AIM OF THE EXERCISE: Write out each line of the material exactly as given, and drop the images.

::::::

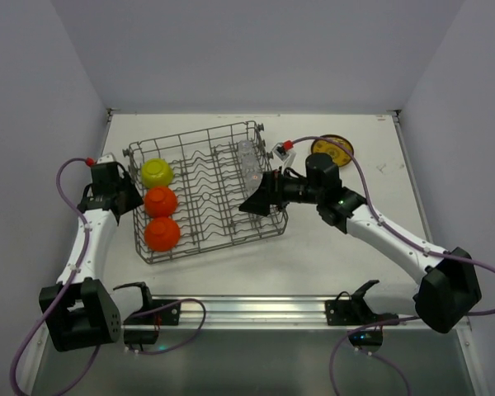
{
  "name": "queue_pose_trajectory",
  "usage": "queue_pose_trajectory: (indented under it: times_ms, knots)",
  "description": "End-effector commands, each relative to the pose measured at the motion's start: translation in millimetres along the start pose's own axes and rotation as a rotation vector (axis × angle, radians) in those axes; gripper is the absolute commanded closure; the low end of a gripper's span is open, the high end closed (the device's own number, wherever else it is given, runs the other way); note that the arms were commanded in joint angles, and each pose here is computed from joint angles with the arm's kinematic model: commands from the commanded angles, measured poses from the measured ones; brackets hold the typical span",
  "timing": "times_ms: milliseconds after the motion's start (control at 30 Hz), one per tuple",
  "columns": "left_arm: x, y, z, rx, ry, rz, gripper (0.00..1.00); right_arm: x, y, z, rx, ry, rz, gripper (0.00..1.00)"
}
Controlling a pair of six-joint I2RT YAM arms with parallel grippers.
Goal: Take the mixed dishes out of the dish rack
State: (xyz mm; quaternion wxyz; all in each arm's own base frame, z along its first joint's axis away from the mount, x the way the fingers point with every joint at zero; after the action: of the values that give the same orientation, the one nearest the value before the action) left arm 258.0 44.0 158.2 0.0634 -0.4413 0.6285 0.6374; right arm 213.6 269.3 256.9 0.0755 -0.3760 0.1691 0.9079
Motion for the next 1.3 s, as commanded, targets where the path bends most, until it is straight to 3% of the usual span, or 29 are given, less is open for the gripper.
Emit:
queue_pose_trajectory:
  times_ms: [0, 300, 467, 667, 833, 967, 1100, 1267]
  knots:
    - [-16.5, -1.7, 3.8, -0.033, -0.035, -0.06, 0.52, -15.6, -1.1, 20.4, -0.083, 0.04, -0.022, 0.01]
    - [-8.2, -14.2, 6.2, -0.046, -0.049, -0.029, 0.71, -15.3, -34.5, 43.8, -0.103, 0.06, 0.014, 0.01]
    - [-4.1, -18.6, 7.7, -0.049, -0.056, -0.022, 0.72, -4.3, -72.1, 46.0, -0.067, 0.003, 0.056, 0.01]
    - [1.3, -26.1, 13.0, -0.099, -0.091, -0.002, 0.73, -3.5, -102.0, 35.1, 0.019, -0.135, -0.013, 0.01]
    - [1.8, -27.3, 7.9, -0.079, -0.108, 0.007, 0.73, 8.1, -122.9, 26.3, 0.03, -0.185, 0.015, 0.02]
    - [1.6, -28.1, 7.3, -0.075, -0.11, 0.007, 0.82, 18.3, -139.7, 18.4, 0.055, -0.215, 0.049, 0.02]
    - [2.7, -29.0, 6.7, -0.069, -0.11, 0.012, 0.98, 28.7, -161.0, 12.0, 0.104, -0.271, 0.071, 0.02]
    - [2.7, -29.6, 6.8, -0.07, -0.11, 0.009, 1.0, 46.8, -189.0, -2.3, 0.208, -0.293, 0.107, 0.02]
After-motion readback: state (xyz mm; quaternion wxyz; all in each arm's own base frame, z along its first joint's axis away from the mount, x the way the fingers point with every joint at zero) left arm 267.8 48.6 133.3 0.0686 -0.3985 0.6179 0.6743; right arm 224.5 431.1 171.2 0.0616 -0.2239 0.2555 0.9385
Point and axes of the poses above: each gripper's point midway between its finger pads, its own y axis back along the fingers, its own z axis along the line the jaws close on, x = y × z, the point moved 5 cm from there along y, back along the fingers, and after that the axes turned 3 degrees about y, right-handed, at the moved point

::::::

OUTPUT FOR THIS TASK:
{
  "name": "queue_pose_trajectory",
  "usage": "queue_pose_trajectory: (indented under it: times_ms, knots)",
  "description": "End-effector commands, each relative to the pose measured at the motion's start: translation in millimetres along the start pose's own axes and rotation as a rotation vector (axis × angle, radians) in those axes; gripper is the absolute commanded closure; the low end of a gripper's span is open, the high end closed (the device's own number, wherever else it is given, runs the other way); note that the arms were commanded in joint angles, and each pose here is computed from joint angles with the arm's kinematic model: commands from the commanded angles, measured poses from the measured ones; brackets hold the typical span",
  "timing": "times_ms: milliseconds after the motion's start (control at 30 Hz), one per tuple",
  "columns": "left_arm: x, y, z, rx, ry, rz, gripper (0.00..1.00); right_arm: x, y, z, rx, ry, rz, gripper (0.00..1.00)"
}
Controlling a pair of six-joint I2RT YAM arms with parallel grippers.
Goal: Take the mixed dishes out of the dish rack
State: (xyz mm; quaternion wxyz; all in each arm's own base frame, z along its first joint's axis away from the mount, x the way the fingers point with every joint at zero; after the action: of the values that give the same orientation, the one nearest the value before the action) left arm 258.0 44.0 158.2 0.0634 -0.4413 0.6285 0.6374; right arm 213.6 269.3 256.9 0.0755 -0.3760 0.1691 0.9079
Motion for the next 1.3 s, as commanded, targets where the path bends most, until it is straight to 3% of the usual span, or 29 are given, less is open for the gripper.
Emit:
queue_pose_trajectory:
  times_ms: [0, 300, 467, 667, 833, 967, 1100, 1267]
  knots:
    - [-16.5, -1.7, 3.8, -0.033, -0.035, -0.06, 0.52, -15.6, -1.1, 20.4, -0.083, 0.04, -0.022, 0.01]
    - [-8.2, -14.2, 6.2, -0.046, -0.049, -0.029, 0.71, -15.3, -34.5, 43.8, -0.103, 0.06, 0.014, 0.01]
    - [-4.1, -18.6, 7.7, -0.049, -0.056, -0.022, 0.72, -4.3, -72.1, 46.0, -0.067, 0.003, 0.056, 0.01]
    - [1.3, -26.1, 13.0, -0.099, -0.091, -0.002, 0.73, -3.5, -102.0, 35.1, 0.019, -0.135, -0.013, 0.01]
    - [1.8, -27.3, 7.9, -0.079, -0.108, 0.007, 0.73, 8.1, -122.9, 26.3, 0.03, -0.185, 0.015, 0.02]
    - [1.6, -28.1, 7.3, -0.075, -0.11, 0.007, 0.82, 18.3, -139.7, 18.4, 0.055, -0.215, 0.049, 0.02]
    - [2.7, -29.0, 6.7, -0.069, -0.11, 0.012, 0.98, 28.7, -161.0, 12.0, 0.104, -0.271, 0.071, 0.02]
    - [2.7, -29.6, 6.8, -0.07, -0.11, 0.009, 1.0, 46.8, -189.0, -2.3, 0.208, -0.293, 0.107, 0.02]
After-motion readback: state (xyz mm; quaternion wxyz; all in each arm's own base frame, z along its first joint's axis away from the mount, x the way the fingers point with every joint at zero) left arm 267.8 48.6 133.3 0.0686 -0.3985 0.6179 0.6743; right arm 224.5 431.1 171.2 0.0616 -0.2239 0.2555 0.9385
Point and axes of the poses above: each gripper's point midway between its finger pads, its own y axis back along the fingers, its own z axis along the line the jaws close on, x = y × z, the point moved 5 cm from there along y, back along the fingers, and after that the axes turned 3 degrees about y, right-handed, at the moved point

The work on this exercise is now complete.